Start using VoiceOver in 3 steps
Turn it on
Since VoiceOver is already built into your device, you don’t need to download or install anything. Simply navigate to “Settings” –> “Accessibility” –> “VoiceOver”, and you will find it.
There is a good short educational video from Apple teaching you the basics of VoiceOver navigation.
Once you toggle VoiceOver on, it’ll be a good time to practice the key gestures.
With VoiceOver on, every element that you touch or move your finger to will be placed in focus, and your phone will read it aloud.
A detailed VoiceOver guide by Orange showcases some common gestures you may wish to practice.
Imagine that your finger is a mouse cursor. Drag it across the screen to hear what’s underneath. Close your eyes and let your iPhone be your guide.
Double tap anywhere
If you want to click something that is in focus, double tap the screen anywhere. It will activate the last item vocalised.
Swipe left or right with one finger
This will move the focus to a previous (left) or the next (right) element on the screen. Pretty much like tapping the arrow keys.
Swipe left or right with three fingers
Use three fingers to change pages and screens (essentially, a horizontal swipe).
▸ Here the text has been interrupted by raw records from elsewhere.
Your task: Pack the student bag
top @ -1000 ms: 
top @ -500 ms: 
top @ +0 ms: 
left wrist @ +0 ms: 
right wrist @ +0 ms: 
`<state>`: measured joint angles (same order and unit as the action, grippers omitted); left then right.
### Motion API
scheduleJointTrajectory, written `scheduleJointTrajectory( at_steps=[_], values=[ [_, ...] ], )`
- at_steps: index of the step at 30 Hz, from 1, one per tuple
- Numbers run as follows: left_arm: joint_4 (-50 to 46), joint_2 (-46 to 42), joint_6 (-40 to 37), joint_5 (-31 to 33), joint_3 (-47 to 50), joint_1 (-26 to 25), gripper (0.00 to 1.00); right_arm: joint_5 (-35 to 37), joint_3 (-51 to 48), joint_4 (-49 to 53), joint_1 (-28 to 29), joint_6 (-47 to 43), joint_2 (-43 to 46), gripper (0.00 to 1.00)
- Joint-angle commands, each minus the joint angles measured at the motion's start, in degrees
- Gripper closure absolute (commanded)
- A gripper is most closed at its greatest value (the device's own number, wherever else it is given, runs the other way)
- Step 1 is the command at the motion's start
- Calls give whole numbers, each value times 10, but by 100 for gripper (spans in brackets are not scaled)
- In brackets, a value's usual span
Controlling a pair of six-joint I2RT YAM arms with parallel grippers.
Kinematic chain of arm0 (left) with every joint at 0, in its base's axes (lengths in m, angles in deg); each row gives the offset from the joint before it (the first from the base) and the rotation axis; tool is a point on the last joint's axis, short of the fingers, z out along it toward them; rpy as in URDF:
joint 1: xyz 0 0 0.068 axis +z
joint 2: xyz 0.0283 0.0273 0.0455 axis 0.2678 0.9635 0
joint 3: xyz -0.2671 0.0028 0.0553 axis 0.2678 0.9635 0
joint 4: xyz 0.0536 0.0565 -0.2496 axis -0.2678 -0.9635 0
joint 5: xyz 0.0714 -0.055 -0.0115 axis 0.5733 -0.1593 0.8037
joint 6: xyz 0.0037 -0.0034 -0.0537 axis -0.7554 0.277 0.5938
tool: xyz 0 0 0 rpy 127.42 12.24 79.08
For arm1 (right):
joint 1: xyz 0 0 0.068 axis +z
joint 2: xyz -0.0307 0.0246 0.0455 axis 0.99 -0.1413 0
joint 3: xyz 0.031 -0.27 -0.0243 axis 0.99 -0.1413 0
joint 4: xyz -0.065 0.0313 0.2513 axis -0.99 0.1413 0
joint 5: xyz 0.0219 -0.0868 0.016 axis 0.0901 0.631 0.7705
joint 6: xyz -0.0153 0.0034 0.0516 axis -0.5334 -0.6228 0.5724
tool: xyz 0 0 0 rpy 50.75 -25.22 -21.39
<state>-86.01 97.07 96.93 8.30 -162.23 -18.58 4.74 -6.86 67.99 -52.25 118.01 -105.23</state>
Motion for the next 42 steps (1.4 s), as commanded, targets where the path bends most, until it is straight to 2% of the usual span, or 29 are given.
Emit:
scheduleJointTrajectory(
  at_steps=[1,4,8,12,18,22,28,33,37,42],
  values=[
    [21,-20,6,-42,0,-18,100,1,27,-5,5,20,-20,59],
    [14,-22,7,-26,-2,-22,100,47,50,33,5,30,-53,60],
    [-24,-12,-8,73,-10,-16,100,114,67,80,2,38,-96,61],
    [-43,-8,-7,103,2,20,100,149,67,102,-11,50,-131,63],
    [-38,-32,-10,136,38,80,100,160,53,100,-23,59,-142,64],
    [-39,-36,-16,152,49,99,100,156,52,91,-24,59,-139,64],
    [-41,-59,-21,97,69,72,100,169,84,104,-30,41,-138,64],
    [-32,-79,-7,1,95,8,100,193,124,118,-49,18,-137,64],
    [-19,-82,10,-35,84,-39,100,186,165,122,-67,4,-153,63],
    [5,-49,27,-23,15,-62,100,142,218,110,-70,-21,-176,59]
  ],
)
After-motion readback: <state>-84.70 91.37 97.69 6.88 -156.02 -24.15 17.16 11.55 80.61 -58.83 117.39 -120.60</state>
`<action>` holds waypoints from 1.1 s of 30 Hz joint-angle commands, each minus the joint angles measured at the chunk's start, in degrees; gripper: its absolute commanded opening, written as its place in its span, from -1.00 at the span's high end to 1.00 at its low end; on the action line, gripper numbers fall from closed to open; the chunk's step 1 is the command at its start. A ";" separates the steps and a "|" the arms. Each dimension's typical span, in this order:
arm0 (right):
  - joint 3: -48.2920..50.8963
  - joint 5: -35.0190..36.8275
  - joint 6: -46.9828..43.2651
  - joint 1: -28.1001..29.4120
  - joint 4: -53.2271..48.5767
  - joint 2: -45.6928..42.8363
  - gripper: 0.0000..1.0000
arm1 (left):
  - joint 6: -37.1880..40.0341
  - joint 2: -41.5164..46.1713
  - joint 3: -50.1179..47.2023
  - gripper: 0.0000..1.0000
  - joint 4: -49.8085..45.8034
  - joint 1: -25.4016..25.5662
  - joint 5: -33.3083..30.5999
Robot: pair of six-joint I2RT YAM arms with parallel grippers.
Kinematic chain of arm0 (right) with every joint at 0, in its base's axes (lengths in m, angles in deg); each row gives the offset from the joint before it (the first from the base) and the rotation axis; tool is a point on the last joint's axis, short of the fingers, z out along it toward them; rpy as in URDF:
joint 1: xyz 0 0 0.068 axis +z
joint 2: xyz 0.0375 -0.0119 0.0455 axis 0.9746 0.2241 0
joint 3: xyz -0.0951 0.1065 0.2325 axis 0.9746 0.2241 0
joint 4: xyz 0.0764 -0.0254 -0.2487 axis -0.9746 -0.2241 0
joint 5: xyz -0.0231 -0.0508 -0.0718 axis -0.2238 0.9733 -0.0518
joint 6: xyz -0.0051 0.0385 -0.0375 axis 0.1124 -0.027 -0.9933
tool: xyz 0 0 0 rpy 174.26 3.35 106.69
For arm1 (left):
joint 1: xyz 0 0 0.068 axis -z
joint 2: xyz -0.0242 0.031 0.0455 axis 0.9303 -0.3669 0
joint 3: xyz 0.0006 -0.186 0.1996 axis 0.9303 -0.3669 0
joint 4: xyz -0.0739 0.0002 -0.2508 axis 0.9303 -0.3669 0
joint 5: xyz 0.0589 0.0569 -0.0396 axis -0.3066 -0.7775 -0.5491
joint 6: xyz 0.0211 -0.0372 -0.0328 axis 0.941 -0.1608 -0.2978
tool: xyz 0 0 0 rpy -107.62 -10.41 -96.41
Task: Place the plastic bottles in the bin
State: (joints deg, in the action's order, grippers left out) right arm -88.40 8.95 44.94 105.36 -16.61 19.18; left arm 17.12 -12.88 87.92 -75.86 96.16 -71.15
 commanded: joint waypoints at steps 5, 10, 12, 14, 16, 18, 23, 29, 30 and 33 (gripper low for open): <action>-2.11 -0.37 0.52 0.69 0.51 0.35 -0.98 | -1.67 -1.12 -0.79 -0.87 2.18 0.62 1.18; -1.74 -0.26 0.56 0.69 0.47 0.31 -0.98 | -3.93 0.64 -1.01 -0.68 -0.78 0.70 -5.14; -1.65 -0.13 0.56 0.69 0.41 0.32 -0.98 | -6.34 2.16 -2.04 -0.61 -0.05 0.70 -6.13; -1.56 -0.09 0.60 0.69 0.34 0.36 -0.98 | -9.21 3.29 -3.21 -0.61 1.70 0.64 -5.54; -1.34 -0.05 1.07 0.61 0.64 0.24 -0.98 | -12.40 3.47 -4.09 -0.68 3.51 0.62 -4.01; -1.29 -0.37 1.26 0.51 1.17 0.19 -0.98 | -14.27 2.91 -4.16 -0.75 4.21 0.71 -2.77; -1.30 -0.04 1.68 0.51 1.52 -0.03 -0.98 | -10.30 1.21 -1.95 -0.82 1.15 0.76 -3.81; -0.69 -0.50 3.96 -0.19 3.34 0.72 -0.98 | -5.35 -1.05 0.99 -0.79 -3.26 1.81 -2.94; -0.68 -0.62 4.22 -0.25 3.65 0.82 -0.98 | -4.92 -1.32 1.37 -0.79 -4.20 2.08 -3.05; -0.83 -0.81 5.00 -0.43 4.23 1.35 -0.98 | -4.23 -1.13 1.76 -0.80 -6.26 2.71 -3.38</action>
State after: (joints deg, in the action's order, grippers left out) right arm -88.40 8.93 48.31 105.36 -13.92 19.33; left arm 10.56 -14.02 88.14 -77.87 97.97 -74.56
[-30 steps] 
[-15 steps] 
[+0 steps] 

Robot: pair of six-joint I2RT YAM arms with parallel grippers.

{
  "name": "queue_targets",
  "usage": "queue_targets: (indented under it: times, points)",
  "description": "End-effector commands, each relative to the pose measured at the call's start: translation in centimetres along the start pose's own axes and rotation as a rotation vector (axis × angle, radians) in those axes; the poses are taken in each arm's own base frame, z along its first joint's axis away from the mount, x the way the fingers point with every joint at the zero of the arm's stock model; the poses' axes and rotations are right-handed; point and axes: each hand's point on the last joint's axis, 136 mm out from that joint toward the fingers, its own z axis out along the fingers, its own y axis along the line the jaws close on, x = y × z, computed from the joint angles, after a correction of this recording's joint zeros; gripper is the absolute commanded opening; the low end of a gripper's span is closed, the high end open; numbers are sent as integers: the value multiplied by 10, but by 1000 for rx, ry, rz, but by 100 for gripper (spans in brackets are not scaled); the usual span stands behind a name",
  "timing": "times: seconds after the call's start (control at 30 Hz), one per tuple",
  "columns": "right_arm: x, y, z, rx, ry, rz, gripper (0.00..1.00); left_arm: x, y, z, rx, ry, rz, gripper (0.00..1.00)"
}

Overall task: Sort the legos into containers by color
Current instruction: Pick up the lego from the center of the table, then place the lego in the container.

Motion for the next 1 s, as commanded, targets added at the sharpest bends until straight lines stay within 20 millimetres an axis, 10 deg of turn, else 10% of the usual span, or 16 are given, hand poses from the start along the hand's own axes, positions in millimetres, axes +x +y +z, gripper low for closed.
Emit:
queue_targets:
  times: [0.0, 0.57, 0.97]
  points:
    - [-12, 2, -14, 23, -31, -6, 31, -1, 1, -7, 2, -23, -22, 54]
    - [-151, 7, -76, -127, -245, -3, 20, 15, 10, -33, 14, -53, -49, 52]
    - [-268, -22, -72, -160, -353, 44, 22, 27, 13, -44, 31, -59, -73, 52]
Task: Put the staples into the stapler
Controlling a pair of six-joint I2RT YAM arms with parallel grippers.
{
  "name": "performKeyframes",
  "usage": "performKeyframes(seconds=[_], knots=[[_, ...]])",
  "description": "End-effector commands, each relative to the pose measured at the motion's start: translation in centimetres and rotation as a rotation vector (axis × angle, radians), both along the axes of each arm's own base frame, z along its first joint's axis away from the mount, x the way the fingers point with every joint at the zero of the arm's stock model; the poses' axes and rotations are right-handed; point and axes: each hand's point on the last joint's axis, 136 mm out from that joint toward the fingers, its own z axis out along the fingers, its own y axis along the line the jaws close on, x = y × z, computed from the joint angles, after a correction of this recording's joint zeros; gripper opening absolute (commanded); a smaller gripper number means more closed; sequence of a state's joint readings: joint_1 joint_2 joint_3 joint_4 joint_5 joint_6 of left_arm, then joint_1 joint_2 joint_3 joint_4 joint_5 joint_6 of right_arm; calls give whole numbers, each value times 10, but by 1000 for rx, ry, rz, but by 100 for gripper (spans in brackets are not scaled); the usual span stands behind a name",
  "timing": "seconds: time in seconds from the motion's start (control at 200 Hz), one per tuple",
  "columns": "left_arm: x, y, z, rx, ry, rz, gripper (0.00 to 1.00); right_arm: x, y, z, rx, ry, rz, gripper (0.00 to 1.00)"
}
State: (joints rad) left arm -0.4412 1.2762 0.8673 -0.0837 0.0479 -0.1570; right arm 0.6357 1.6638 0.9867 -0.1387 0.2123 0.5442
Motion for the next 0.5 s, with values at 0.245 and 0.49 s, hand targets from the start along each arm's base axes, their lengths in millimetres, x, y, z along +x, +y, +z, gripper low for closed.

Slowly swipe up from the bottom until you feel a light vibration
This is tough, but if you’re not a happy owner of an older model of an iPhone, you will have to use this gesture to return to Home screen. Use the same gesture as you would normally, but move your finger slowly and gently, and release as soon as you feel the first tick.
Practice makes perfect. Try using your favourite apps, and find how flawed or completely broken the experience is — and remember that thousands of people deal with it every day.
If you are too terrified that of breaking things, launch a sandbox to practice VoiceOver and try the key gestures in a safe environment.
Design for screen readers
Knowing how screen readers work and the pains users encounter daily, use this knowledge to improve your design practice and products.
A product designer’s scope of work in the accessibility arena is vast: from establishing basic interaction standards to collecting users’ feedback and conducting audits.
In the previous issues of “The Accessibility Apprentice”, we covered:
Designing for screen readers is a tough craft, but ensuring that everyone can access their product is literally the designer’s job.
Ensure that all headings on each page represent the hierarchy of information: from a large title to section titles. Imagine them as an Index list, and make sure your engineers implement them accordingly.
Add alt text to all images, except decorative. If your image conveys information of any kind, provide a text description detailed enough for a screen reader user to understand what is in the picture.
Make sure screen readers read labels correctly, and provide alternative labels when required. For instance, a clickable icon will surely need an alternative screen-reader label, whereas a regular button should do without it.
Visual impairments have various grades. Some people with limited sight only use VoiceOver in certain situations (i.e. poor lighting conditions). Others rely solely on it for all digital interactions.
Strive to test your accessible product with a diverse pool of participants to ensure everyone can enjoy unrestricted access to your product.
VoiceOver is a powerful tool that does much more than any one article can cover. In the following issues, we will explore the best practices of designing for screen readers.